TOCSIN

Par: Yvan Amar

On l’a entendu hier soir : on sonne le tocsin, pour sauvegarder l’industrie textile française… ou européenne… On a peur de l’afflux massif des textiles chinois… alors … on sonne le tocsin… Belle image pour dire qu’on sonne l’alarme. Est-ce vraiment un cliché ? Je ne le dirais pas : ce n’est pas assez fréquent… Et l’image est assez singulière pour attirer l’attention… Si soudainement, elle a trop de succès… peut-être tomberons-nous dans le cliché. Mais, quand on entend cette phrase, est-ce que tout de suite on imagine quelque chose ? Et d’abord, qu’imaginer… quelle est l’origine de l’expression ?

Le tocsin, c’est d’abord, c’est encore le nom d’une sonnerie de cloches. Et les cloches des églises, en Occident, avant que les médias modernes ne prennent l’importance qu’ils ont aujourd’hui, étaient d’excellents moyens de communication…

Le tocsin n’est donc pas le nom d’une cloche, mais d’une sonnerie… d’un code. Lorsqu’on sonnait le tocsin, c’était toujours une alarme, un signal inquiétant, un indicateur de mauvais augure… On sonnait le tocsin lorsqu’il y avait un incendie… ou pire… la guerre, une attaque. Même fonction donc que celle que remplissaient, durant la dernière guerre, les sirènes en cas de bombardements.
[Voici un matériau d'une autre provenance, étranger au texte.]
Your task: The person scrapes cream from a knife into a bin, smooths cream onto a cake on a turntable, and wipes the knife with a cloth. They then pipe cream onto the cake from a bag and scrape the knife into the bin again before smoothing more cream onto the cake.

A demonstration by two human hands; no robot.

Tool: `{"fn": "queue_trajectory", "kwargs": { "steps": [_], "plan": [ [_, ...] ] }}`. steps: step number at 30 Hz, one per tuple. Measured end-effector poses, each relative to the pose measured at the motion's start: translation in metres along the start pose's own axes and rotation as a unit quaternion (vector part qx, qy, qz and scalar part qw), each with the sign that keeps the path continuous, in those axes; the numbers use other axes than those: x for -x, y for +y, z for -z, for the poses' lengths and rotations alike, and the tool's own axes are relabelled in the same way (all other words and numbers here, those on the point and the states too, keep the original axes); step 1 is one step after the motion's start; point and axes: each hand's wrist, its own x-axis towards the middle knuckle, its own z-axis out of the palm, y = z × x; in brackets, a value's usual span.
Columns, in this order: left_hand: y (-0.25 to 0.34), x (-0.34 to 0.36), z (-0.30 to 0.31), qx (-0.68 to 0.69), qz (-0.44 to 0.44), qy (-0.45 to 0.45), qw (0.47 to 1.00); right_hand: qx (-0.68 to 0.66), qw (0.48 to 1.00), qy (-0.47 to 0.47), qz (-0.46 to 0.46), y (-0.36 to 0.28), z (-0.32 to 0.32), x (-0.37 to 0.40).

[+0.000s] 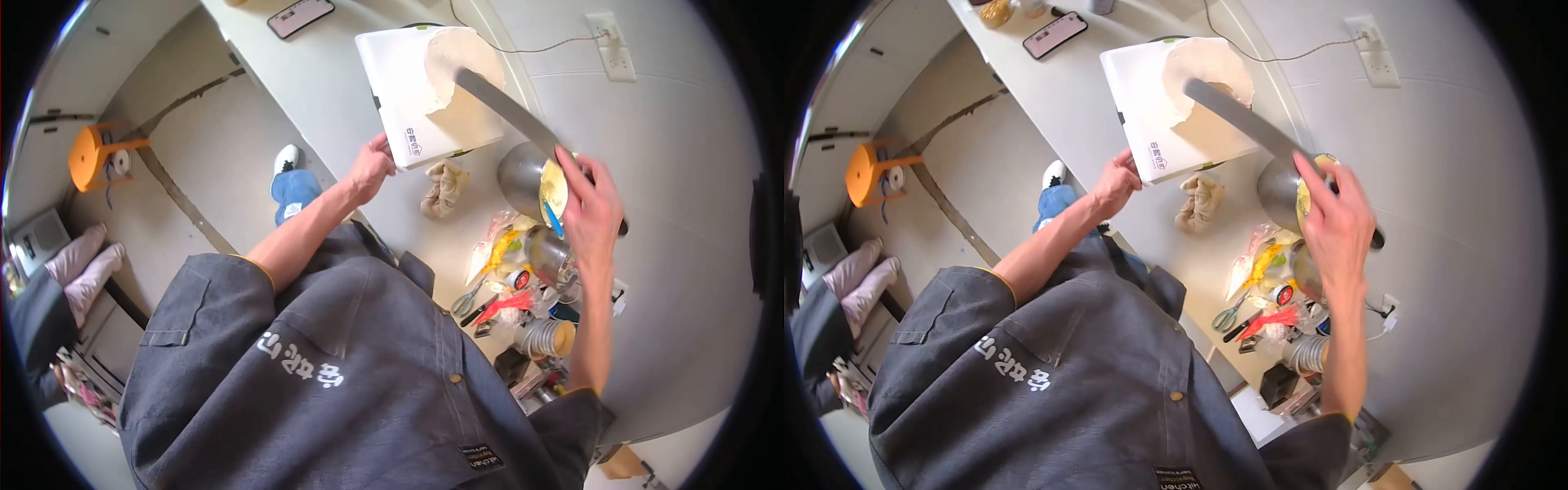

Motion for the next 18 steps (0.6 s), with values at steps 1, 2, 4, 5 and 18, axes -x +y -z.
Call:
{"fn": "queue_trajectory", "kwargs": {
  "steps": [1,2,4,5,18],
  "plan": [
    [0.008,0.008,-0.007,0.02,0.009,0.002,1.0,0.045,0.996,0.006,0.077,-0.007,0.005,-0.024],
    [0.02,0.012,-0.013,0.04,0.014,0.002,0.999,0.089,0.984,0.016,0.155,-0.015,0.008,-0.045],
    [0.032,0.009,-0.01,0.049,0.002,0.006,0.999,0.124,0.967,0.004,0.222,-0.031,0.008,-0.073],
    [0.031,0.009,-0.005,0.043,-0.008,0.01,0.999,0.142,0.957,-0.005,0.251,-0.036,0.006,-0.08],
    [0.027,0.019,0.0,0.08,-0.017,-0.028,0.996,0.315,0.863,-0.103,0.382,-0.047,-0.025,-0.119]
  ]
}}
Aujourd’hui, le mot « tocsin » est bien plus souvent employé au figuré, lorsqu’on jette un cri d’alarme en dénonçant ou en désignant un danger… Mais, on le dénonce à grands bruits si l’on parle de tocsin… Et l’origine du mot est tout à fait intéressante. Le mot vient du provençal, et se construit autour du radical toc… Mot-bruit, onomatopée, de la même racine que le verbe toucher… mais qui correspond, dans plusieurs langues latines méditerranéennes, au fait de taper sur un instrument de musique pour le faire sonner : on touche la cloche. Et la cloche est représentée par la syllabe –sin… qui dérive de signum… qu’on retrouve dans le mot signal… Mais, le hasard des mots rapproche justement sin de sonne… On touche… ça sonne… Même si ce n’est pas l’histoire étymologique du mot qui nous permet de le dire… c’est ce que ça évoque dans l’inconscient linguistique… Et c’est là dessus que s’assoit l’image.
Cette image est proche d’une autre : « sonner le tocsin » appelle « sonner le glas »… Image plus funèbre, bien sûr. On sait que le glas est la cloche qu’on sonne lors d’un décès… répétitive et évoquant le dépouillement ultime de la mort…

Mais l’image, là aussi existe, et le sens figuré de l’expression est facilement compris.
« Sonner le tocsin », c’est tirer la sonnette d’alarme… « Sonner le glas », c’est indiquer qu’il est trop tard, que tout est fini… C’est si l’on veut, l’étape suivante.
Mais, prise au sens figuré, cette expression se charge d’un sens plus lourd encore : non plus annonciateur, mais déclencheur. Le vote de la loi sur la censure a sonné le glas de la liberté de la presse… C’est-à-dire qu’il l’a annoncé... ; mais aussi précipité, occasionné… On n’est plus dans un rapport de symbole : on est dans un rapport de cause à effet.